From 383c5a3ae70fa767ae91382a8db9d59eab6561d4 Mon Sep 17 00:00:00 2001
From: Peter Steinbach <steinbac@mpi-cbg.de>
Date: Tue, 28 Feb 2017 10:00:44 +0100
Subject: [PATCH] all required operations implemented, errors are too large

---
 HCStream.cpp | 108 +++++++++++++++++++++++++++++++++++----------------
 1 file changed, 74 insertions(+), 34 deletions(-)

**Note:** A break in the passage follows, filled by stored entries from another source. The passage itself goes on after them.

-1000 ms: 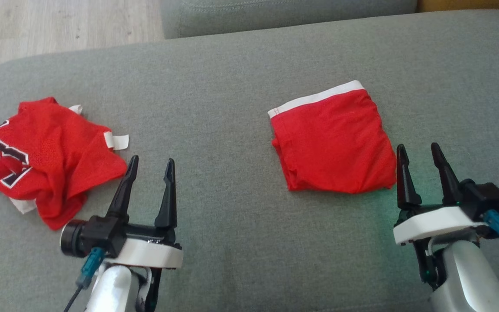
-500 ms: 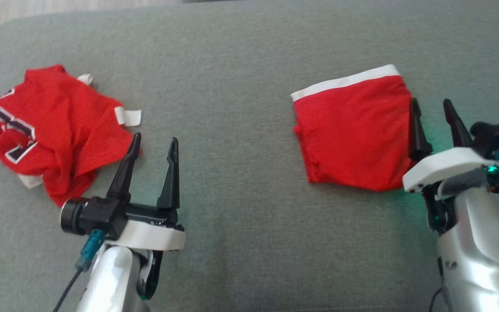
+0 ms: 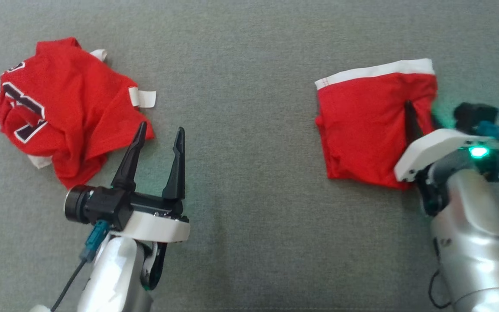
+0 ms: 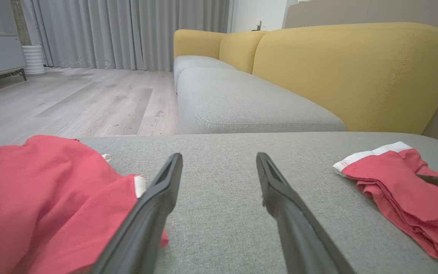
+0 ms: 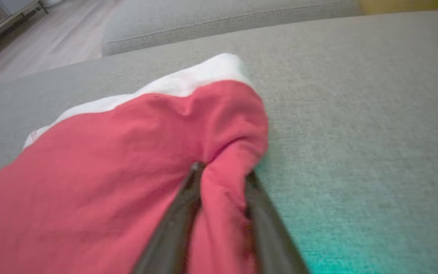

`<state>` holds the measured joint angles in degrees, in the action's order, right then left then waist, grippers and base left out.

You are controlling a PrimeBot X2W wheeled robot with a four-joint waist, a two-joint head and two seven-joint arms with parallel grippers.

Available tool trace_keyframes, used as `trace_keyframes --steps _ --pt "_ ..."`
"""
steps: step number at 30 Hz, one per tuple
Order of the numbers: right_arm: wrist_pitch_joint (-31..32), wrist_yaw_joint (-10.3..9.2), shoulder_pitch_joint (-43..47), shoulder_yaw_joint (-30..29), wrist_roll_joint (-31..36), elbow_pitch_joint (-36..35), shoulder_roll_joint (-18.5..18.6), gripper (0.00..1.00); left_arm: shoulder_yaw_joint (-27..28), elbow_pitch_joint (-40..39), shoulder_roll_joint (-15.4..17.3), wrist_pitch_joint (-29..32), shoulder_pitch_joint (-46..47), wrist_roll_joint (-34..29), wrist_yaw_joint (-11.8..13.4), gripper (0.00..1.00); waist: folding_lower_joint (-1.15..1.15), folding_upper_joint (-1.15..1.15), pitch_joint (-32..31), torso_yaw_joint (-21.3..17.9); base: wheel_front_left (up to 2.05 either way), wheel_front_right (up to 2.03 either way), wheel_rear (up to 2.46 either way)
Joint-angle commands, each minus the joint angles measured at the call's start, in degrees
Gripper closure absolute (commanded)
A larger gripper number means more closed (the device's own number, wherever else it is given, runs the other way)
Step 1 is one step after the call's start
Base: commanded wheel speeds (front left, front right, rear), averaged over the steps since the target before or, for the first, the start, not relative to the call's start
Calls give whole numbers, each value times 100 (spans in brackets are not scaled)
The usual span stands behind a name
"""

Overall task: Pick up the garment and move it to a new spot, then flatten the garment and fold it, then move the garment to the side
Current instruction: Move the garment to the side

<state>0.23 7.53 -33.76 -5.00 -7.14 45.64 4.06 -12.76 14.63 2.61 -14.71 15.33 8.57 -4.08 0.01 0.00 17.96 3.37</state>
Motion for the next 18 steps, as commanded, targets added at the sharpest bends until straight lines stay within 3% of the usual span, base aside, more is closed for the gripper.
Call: trace_keyframes --steps 1,10,14,18 --pt "-89 -4 14 307 186 -17 -118 100 224 -155 27 -29 172 -20 15 0 -1 0 -54 -79 0 0 0" --pt "-180 -4 -31 674 1007 -538 316 100 359 -197 27 -29 79 -52 22 0 -1 0 -301 -417 0 0 0" --pt "63 -4 49 970 1156 -961 921 100 417 -256 27 -29 67 -85 7 0 -1 0 -277 -532 0 0 0" --pt "255 -4 136 1025 1221 -1218 1753 100 420 -311 27 -29 108 -100 -21 0 -1 0 -145 -538 0 0 0"
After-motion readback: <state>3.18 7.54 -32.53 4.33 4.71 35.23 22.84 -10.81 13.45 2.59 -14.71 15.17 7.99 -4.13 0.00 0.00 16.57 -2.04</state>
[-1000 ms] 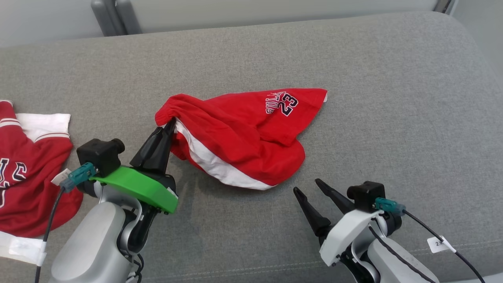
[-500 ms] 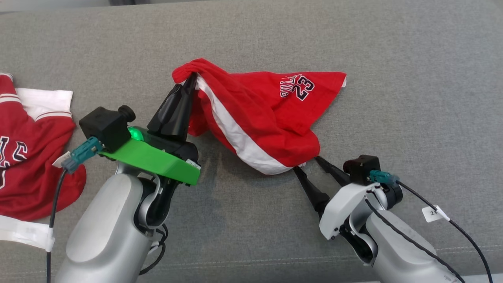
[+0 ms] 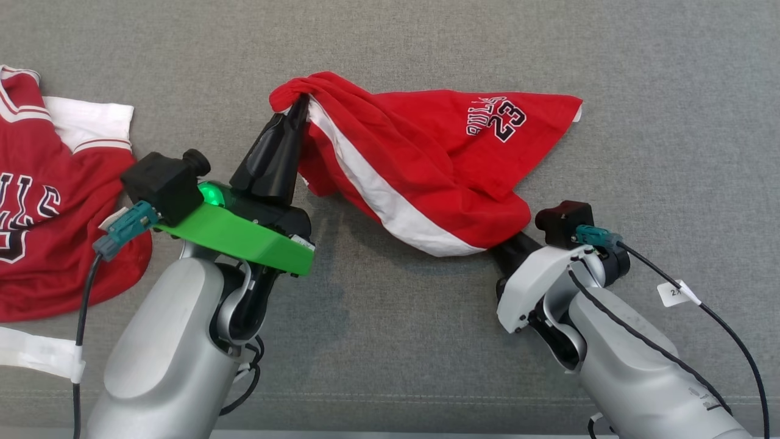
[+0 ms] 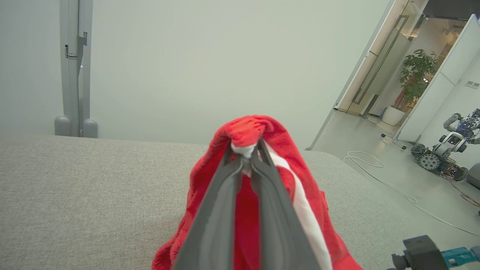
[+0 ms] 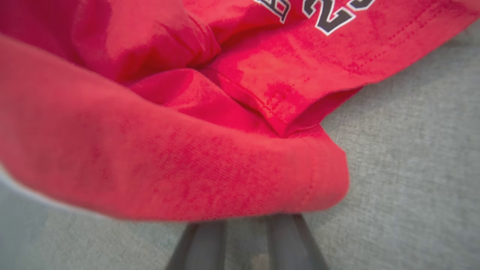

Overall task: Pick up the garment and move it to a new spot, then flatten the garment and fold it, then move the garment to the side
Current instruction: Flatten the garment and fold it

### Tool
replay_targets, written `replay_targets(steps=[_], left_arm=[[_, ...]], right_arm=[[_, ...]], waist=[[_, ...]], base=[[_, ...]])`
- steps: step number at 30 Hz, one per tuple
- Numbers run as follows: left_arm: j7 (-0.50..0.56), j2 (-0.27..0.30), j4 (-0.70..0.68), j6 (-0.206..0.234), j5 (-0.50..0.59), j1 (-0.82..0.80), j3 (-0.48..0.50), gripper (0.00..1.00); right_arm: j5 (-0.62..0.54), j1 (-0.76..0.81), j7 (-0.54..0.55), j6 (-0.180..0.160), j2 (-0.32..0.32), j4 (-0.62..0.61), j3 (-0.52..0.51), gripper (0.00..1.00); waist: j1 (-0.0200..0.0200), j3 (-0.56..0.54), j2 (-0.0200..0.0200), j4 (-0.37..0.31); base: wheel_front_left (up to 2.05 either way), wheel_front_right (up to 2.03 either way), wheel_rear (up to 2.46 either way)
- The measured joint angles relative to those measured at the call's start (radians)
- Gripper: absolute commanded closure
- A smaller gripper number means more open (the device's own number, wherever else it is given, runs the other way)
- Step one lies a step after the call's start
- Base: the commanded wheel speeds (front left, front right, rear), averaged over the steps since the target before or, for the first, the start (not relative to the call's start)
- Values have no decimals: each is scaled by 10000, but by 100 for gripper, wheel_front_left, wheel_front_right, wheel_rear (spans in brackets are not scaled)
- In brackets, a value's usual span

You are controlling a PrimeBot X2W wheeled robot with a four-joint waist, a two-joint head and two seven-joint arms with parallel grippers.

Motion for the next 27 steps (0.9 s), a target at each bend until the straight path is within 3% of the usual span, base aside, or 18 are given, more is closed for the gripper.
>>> replay_targets(steps=[13, 19, 27], left_arm=[[0, 209, 242, 0, 343, 310, 867, 100], [0, 520, 570, 0, 420, 761, 905, 100], [190, 949, 679, 0, 299, 1502, 393, 100]], right_arm=[[537, 215, -487, 4, 12, 58, -63, 100], [512, -174, -809, 4, -587, -932, -834, 100], [477, -463, -848, 4, -721, -2847, -1507, 100]], waist=[[0, -629, 0, -225], [0, -985, 0, -503], [0, -1524, 0, -963]], base=[[0, 0, 0], [0, 0, 0], [0, 0, 0]])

diff --git a/HCStream.cpp b/HCStream.cpp
index a91f6a3..6c59fe0 100644
--- a/HCStream.cpp
+++ b/HCStream.cpp
@@ -78,7 +78,49 @@ HCStream<T>::~HCStream()
 template <class T>
 void HCStream<T>::init_arrays(T _a, T _b, T _c)
 {
-  std::cout << __FILE__ << ":" << __LINE__ << "\t" << "initializing arrays\n";
+  // hc::array_view<T,1> view_a(this->d_a);
+  // hc::array_view<T,1> view_b(this->d_b);
+  // hc::array_view<T,1> view_c(this->d_c);
+
+  // hc::completion_future future_a= hc::parallel_for_each(hc::extent<1>(array_size)
+  //                               , [=](hc::index<1> i) [[hc]] {
+  //                                 view_a[i] = _a;
+  //                               });
+
+  // hc::completion_future future_b= hc::parallel_for_each(hc::extent<1>(array_size)
+  //                                                       , [=](hc::index<1> i) [[hc]] {
+  //                                                         view_b[i] = _b;
+  //                                                       });
+  // hc::completion_future future_c= hc::parallel_for_each(hc::extent<1>(array_size)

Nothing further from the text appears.